WORK INSTRUCTION
Exactly reproduce the data from its first line through the line with "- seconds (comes", leaving out every line after it.

*** MATERIAL FOR THE TASK ***

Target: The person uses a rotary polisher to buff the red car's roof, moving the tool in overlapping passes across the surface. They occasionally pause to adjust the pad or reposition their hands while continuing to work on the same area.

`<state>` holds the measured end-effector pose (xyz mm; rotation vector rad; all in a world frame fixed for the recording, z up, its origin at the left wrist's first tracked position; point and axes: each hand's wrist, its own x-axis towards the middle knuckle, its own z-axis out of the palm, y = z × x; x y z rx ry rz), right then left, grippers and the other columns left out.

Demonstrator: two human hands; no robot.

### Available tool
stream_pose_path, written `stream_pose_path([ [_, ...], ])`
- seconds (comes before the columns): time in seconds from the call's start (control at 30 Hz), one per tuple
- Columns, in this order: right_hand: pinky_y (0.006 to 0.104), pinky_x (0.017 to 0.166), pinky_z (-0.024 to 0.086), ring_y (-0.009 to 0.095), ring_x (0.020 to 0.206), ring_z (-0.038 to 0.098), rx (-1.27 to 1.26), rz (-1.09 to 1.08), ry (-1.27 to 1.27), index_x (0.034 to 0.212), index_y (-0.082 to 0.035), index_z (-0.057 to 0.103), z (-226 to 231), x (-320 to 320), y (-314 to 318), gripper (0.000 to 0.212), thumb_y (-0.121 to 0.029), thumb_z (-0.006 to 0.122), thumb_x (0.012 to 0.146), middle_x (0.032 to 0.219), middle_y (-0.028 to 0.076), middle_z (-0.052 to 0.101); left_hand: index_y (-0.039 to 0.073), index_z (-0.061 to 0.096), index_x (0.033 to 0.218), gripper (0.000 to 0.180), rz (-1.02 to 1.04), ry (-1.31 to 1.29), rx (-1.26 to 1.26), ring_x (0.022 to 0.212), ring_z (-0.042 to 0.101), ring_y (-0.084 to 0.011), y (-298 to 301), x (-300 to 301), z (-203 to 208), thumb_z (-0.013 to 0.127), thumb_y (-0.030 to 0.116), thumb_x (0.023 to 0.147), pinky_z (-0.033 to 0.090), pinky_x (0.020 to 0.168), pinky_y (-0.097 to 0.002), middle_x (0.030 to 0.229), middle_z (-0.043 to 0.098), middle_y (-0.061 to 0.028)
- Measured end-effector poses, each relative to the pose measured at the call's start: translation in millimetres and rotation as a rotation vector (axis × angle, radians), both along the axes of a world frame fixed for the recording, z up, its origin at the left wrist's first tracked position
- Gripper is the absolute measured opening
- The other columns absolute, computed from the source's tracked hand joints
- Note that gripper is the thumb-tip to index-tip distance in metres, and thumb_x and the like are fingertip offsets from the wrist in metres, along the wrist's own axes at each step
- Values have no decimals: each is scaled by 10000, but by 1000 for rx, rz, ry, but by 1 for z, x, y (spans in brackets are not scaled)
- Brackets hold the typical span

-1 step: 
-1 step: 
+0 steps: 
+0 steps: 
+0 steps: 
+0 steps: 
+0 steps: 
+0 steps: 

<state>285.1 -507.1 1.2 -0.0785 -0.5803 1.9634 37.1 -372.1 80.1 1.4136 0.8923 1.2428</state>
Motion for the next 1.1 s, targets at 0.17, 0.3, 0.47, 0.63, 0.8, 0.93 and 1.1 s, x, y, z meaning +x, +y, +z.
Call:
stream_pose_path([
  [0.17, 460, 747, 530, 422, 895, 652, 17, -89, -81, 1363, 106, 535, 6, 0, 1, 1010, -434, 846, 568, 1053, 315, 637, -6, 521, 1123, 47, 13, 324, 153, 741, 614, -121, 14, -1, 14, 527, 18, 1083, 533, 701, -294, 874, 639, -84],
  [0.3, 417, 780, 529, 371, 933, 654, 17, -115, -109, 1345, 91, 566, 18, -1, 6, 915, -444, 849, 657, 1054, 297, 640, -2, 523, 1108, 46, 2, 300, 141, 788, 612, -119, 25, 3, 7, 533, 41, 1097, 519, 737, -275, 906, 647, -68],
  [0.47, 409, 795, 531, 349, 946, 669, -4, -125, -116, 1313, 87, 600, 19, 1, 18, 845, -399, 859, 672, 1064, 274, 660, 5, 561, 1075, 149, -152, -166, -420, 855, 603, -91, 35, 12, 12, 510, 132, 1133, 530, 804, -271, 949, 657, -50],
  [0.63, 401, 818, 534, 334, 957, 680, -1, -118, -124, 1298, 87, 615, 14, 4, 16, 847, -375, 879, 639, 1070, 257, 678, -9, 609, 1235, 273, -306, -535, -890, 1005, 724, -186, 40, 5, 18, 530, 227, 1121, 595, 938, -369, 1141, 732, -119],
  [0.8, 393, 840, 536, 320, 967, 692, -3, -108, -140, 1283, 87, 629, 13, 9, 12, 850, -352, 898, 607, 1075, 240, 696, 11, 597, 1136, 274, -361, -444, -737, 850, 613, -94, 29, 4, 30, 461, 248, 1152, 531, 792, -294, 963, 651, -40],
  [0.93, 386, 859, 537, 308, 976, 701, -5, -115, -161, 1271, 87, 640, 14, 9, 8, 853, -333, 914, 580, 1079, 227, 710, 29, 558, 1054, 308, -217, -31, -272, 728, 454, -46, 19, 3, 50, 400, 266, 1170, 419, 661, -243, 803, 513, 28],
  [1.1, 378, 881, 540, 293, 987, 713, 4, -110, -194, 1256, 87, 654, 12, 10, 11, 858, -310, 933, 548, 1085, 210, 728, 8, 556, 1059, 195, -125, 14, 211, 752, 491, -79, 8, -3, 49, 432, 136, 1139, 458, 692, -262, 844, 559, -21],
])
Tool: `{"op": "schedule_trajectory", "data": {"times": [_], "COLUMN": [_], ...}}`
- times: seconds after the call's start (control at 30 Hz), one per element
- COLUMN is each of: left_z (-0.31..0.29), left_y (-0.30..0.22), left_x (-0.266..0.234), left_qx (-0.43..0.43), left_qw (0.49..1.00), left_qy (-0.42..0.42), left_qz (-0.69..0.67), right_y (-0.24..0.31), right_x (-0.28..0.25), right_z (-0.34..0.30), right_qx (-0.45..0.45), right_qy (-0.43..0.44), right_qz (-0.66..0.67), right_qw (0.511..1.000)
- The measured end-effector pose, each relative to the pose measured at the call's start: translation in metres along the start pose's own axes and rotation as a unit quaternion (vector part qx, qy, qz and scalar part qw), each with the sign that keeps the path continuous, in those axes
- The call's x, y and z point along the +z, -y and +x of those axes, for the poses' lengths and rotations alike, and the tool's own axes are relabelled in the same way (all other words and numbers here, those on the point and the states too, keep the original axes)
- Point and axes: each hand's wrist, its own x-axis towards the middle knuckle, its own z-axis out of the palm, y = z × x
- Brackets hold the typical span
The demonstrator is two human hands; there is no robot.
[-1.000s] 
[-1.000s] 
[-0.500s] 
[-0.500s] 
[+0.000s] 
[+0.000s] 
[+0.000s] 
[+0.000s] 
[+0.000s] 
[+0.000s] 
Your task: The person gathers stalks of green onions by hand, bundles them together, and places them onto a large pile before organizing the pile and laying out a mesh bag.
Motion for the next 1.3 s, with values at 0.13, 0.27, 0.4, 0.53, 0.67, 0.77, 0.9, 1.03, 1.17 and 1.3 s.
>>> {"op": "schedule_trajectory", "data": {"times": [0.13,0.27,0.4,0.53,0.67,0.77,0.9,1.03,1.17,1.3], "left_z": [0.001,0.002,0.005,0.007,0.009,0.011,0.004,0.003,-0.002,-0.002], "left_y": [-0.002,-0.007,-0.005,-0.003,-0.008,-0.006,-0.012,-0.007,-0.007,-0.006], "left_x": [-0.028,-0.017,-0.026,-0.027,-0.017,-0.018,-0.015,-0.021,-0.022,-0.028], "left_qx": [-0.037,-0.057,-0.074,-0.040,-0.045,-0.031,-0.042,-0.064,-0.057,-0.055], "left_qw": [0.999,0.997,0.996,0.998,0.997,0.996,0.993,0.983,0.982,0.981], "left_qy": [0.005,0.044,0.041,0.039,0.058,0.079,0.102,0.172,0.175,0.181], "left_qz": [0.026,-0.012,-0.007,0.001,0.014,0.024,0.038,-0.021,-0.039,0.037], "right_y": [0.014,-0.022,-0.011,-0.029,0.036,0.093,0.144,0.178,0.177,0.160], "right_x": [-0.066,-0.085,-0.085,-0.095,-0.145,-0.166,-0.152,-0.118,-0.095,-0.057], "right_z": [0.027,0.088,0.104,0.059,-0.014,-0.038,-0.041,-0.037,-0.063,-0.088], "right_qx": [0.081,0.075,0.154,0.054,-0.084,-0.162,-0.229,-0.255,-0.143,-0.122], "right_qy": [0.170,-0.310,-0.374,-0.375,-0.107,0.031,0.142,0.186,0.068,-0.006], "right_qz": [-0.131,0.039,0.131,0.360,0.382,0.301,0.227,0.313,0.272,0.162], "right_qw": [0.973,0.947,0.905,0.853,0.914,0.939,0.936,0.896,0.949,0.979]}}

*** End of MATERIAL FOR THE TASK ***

RESPONSE TO THIS TASK
Target: The person uses a rotary polisher to buff the red car's roof, moving the tool in overlapping passes across the surface. They occasionally pause to adjust the pad or reposition their hands while continuing to work on the same area.

`<state>` holds the measured end-effector pose (xyz mm; rotation vector rad; all in a world frame fixed for the recording, z up, its origin at the left wrist's first tracked position; point and axes: each hand's wrist, its own x-axis towards the middle knuckle, its own z-axis out of the palm, y = z × x; x y z rx ry rz), right then left, grippers and the other columns left out.

Demonstrator: two human hands; no robot.

### Available tool
stream_pose_path, written `stream_pose_path([ [_, ...], ])`
- seconds (comes before the columns): time in seconds from the call's start (control at 30 Hz), one per tuple

That concludes the answer.